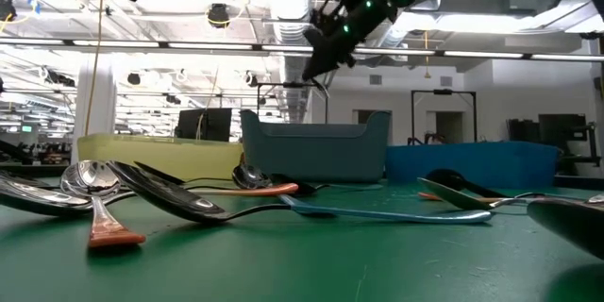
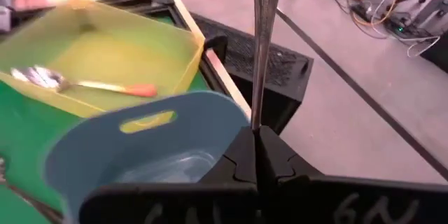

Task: Sort silverware by color (type)
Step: Put the black spoon into the light blue bin

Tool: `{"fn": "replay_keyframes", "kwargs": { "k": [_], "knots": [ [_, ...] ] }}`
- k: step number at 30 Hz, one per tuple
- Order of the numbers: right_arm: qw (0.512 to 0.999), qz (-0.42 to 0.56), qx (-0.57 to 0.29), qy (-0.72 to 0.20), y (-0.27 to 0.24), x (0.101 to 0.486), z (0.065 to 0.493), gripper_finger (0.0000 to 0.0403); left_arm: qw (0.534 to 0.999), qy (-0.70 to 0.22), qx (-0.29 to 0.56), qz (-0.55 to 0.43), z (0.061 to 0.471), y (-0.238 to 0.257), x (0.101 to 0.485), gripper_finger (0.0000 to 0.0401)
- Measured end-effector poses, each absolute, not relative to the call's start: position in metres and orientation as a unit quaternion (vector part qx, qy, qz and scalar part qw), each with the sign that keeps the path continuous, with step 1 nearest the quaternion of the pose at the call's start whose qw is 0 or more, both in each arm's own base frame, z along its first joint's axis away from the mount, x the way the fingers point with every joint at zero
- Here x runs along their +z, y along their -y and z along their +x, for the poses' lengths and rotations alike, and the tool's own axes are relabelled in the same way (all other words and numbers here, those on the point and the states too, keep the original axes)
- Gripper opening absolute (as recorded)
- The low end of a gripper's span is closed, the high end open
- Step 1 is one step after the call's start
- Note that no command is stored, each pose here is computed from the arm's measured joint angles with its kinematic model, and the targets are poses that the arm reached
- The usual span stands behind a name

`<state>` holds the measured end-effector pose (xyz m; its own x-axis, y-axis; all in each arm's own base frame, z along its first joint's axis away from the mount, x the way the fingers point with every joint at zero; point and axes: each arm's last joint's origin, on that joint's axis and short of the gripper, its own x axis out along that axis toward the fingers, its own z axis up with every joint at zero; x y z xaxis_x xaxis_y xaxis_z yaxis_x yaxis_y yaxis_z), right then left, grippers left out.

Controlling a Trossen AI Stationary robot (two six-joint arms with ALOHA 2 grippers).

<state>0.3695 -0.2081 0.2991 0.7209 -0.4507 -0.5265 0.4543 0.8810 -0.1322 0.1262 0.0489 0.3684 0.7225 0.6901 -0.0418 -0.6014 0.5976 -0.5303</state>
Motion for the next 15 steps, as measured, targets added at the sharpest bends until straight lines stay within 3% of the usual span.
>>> {"fn": "replay_keyframes", "kwargs": {
  "k": [15],
  "knots": [
    [0.901,-0.021,-0.152,-0.406,0.206,0.244,0.363,0.0007,0.868,0.101,0.410,-0.261,0.122,-0.058,0.369,0.0176]
  ]
}}
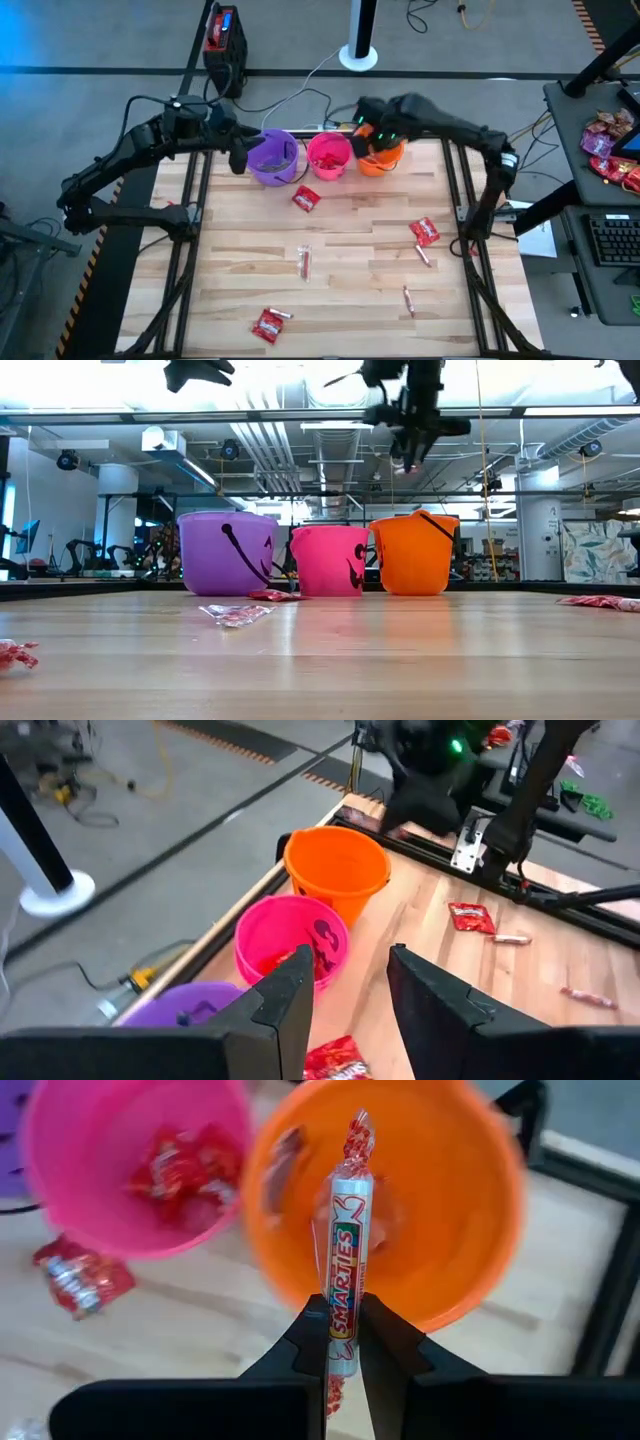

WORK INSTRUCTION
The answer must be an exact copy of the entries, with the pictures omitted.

THE COMPLETED TASK
Task: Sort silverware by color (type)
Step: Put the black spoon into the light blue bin

Tool: `{"fn": "replay_keyframes", "kwargs": { "k": [_], "knots": [ [_, ...] ] }}`
- k: step number at 30 Hz, one per tuple
- Order of the numbers: right_arm: qw (0.512 to 0.999), qz (-0.42 to 0.56), qx (-0.57 to 0.29), qy (-0.72 to 0.20), y (-0.27 to 0.24), x (0.101 to 0.486), z (0.065 to 0.493), gripper_finger (0.0000 to 0.0403); left_arm: qw (0.534 to 0.999), qy (-0.70 to 0.22), qx (-0.29 to 0.56), qz (-0.55 to 0.43), z (0.061 to 0.471), y (-0.238 to 0.257), x (0.101 to 0.485), gripper_finger (0.0000 to 0.0401)
- Measured end-effector poses, each absolute, not relative to the call's start: position in metres and orientation as a unit quaternion (vector part qx, qy, qz and scalar part qw), each with the sign that keeps the path continuous, with step 1 nearest the quaternion of the pose at the call's start whose qw is 0 or more, both in each arm's own base frame, z along its first joint's axis away from the mount, x the way the fingers point with every joint at zero
- Here x runs along their +z, y along their -y and z along their +x, for the poses' lengths and rotations alike, and the tool's own axes are relabelled in the same way (all other words and numbers here, those on the point and the states too, keep the original axes)
- Gripper opening absolute (as recorded)
- The low end of a gripper's span is closed, the high end open
- Step 1 is one step after the call's start
- Note that no command is stored, each pose here is computed from the arm's measured joint angles with its kinematic model, and the targets are poses that the arm reached
- The usual span stands behind a name

`<state>` holds the measured end-effector pose (xyz m; its own x-axis, y-axis; all in each arm's own base frame, z along its first joint's axis away from the mount, x the way the fingers point with every joint at zero; point and axes: each arm's last joint's origin, on that joint's axis and short of the gripper, its own x axis out along that axis toward the fingers, its own z axis up with every joint at zero; x y z xaxis_x xaxis_y xaxis_z yaxis_x yaxis_y yaxis_z), right then left, grippers left out.

Controlling a Trossen AI Stationary robot (two six-joint arms with ALOHA 2 grippers).

<state>0.3695 -0.2081 0.2991 0.7209 -0.4507 -0.5265 0.4543 0.8810 -0.1322 0.1262 0.0489 0.3684 0.7225 0.6901 -0.0418 -0.6014 0.5976 -0.5303</state>
Motion for the next 15 steps, as measured, targets added at the sharpest bends until straight lines stay within 3% of the usual span.
>>> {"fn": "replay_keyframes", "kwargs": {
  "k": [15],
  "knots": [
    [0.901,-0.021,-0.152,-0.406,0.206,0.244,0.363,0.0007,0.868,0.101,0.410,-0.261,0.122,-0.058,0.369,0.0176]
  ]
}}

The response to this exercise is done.